Exercise details: Reproduce the records below exactly from their first line through the line containing "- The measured", omitting all pictures.

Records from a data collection
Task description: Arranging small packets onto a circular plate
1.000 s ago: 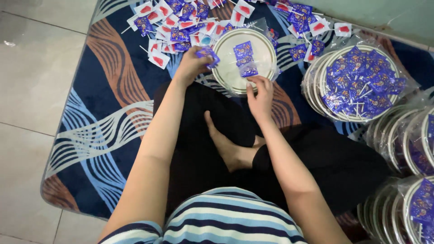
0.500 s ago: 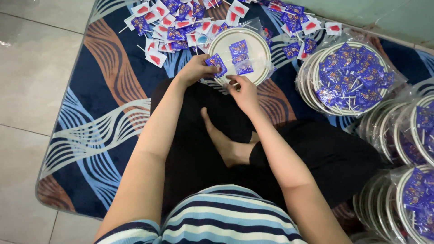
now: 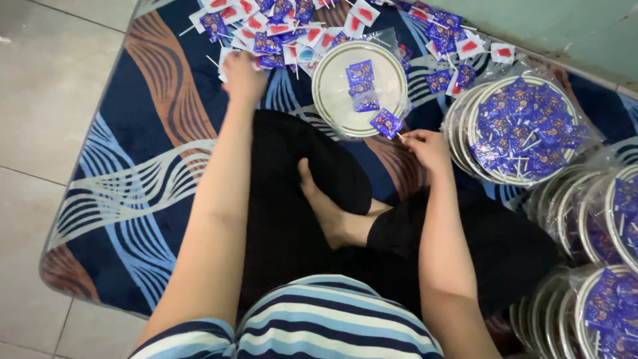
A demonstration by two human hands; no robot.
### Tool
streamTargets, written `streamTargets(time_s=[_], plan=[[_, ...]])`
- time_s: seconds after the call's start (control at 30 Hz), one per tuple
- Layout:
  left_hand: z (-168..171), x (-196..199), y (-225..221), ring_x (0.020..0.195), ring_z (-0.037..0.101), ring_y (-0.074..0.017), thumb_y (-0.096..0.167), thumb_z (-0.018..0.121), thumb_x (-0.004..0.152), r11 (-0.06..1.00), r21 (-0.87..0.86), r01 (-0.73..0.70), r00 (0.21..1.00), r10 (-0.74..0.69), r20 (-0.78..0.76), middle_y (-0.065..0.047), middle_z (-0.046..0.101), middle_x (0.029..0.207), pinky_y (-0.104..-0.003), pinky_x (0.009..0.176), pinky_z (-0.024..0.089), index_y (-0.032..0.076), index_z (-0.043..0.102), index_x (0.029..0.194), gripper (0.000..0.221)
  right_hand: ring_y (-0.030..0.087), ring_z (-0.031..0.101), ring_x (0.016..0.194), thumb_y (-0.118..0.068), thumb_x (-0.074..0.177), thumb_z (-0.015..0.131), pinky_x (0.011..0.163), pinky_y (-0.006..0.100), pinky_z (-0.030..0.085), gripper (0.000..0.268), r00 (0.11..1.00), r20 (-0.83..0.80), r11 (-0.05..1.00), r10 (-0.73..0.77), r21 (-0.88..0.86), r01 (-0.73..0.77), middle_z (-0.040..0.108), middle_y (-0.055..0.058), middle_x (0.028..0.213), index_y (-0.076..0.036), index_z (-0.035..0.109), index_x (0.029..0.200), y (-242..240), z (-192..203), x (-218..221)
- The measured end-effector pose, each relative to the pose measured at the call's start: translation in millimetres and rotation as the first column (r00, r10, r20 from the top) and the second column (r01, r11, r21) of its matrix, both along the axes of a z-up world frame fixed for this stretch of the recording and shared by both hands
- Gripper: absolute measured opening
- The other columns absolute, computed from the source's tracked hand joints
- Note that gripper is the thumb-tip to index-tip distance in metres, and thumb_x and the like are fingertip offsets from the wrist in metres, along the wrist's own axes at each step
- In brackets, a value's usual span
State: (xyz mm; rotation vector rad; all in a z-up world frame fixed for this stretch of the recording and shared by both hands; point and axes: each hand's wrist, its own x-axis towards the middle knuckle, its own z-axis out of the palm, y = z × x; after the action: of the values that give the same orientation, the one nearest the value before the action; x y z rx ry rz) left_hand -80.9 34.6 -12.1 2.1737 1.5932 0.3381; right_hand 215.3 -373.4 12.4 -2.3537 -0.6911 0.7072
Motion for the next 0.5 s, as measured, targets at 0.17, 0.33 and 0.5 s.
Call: streamTargets(time_s=[0.17, 0.33, 0.5], plan=[[23, -7, -15, 0.134, 0.036, -0.0432, 0.013, 0.046, 0.097, 0.958, -0.283, -0.048, 0.934, -0.057, -0.352, -0.016, 0.018, 0.159, -0.066, 0.099, 0.043, 0.019, 0.038, 0.151, 0.055, 0.011, 0.066, 0.071, -0.031, 0.088, 0.079, 0.076, 0.029, 0.047, 0.012, 0.998, 0.061, 0.993, 0.028, 0.114, -0.035, 0.073, -0.002, 0.073, -0.021, 0.080, 0.094, 35, 37, -38], [-16, 5, -14, 0.109, 0.052, -0.0490, 0.012, 0.055, 0.094, 0.963, -0.045, 0.265, 0.865, -0.258, -0.431, -0.023, 0.042, 0.138, -0.062, 0.083, 0.055, 0.010, 0.053, 0.137, 0.043, 0.033, 0.073, 0.087, -0.023, 0.092, 0.075, 0.075, 0.047, 0.050, 0.010, 0.933, 0.357, 0.952, 0.048, 0.266, -0.151, 0.078, 0.009, 0.091, -0.016, 0.070, 0.096, 65, 23, -73], [30, 14, -29, 0.089, 0.067, -0.0524, -0.008, 0.045, 0.088, 0.821, -0.239, 0.519, 0.760, -0.571, -0.311, -0.032, 0.046, 0.131, -0.061, 0.071, 0.057, 0.001, 0.060, 0.117, 0.034, 0.040, 0.054, 0.105, -0.022, 0.102, 0.066, 0.096, 0.049, 0.044, 0.032, 0.796, 0.575, 0.861, 0.187, 0.294, -0.414, 0.064, 0.016, 0.112, -0.002, 0.071, 0.126, 70, 12, -87]])
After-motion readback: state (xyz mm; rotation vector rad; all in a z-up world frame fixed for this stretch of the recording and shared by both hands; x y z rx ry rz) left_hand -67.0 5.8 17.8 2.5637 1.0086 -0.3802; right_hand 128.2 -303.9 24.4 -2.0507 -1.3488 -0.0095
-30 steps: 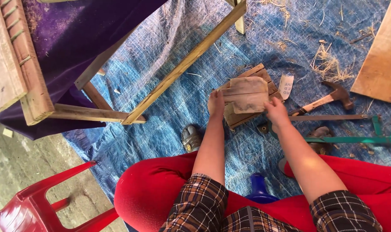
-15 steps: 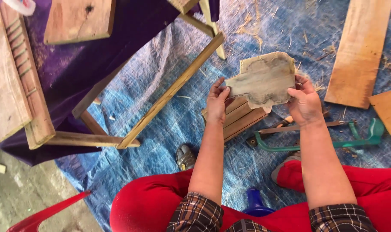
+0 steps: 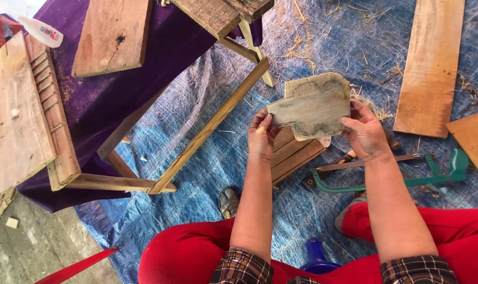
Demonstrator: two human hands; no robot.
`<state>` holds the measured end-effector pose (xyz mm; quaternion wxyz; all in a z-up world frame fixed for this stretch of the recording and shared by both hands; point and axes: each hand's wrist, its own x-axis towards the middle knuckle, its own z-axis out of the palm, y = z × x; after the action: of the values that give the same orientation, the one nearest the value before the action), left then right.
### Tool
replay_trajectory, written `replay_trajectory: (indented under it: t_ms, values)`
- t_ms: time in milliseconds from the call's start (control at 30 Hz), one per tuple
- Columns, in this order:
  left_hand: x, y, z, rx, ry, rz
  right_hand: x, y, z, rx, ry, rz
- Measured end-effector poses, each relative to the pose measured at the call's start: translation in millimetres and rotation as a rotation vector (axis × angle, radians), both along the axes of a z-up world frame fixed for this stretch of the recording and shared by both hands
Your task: Shaping a wooden component with a chisel and hammer before drilling a hole into it with a power drill.
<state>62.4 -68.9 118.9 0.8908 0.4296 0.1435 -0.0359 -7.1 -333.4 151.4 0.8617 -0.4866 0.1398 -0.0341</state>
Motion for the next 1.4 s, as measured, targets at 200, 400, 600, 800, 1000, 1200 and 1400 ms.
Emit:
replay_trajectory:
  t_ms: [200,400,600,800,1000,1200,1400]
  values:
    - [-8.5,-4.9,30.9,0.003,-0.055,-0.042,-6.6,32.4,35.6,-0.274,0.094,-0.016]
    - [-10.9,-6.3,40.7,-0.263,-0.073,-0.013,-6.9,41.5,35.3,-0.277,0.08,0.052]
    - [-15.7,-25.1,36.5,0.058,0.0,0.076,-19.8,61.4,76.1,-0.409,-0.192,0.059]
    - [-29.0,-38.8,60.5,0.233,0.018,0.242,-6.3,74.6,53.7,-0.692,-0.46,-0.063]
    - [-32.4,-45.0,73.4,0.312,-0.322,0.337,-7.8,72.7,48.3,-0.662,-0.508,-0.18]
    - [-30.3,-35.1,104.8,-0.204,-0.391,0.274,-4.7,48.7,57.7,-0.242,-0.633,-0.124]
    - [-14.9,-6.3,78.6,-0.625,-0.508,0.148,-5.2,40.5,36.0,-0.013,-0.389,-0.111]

Answer section:
Task description: Arranging small packets onto a circular plate
1.000 s ago: 
0.500 s ago: 
now: 
A demonstration by two human hands; no robot.
### Tool
streamTargets, written `streamTargets(time_s=[_], plan=[[_, ...]])`
- time_s: seconds after the call's start (control at 30 Hz), one per tuple
- Layout:
  left_hand: z (-168..171), x (-196..199), y (-225..221), ring_x (0.020..0.195), ring_z (-0.037..0.101), ring_y (-0.074..0.017), thumb_y (-0.096..0.167), thumb_z (-0.018..0.121), thumb_x (-0.004..0.152), r11 (-0.06..1.00), r21 (-0.87..0.86), r01 (-0.73..0.70), r00 (0.21..1.00), r10 (-0.74..0.69), r20 (-0.78..0.76), middle_y (-0.065..0.047), middle_z (-0.046..0.101), middle_x (0.029..0.207), pinky_y (-0.104..-0.003), pinky_x (0.009..0.176), pinky_z (-0.024..0.089), index_y (-0.032..0.076), index_z (-0.043..0.102), index_x (0.029..0.194), gripper (0.000..0.221)
  right_hand: ring_y (-0.030..0.087), ring_z (-0.031..0.101), ring_x (0.016..0.194), thumb_y (-0.118..0.068), thumb_x (-0.074..0.177), thumb_z (-0.015..0.131), pinky_x (0.011..0.163), pinky_y (-0.006..0.100), pinky_z (-0.030..0.085), gripper (0.000..0.268), r00 (0.11..1.00), r20 (-0.83..0.80), r11 (-0.05..1.00), r10 (-0.73..0.77), r21 (-0.88..0.86), r01 (-0.73..0.77), middle_z (-0.040..0.108), middle_y (-0.055..0.058), middle_x (0.028..0.213), index_y (-0.076..0.036), index_z (-0.035..0.109), index_x (0.029..0.200), y (-242..240), z (-192..203), x (-218..221)
- The measured end-effector pose, each relative to the pose measured at the call's start: translation in millimetres and rotation as the first column (r00, r10, r20 from the top) and the second column (r01, r11, r21) of its matrix, both along the axes of a z-up world frame fixed for this stretch of the recording and shared by both hands

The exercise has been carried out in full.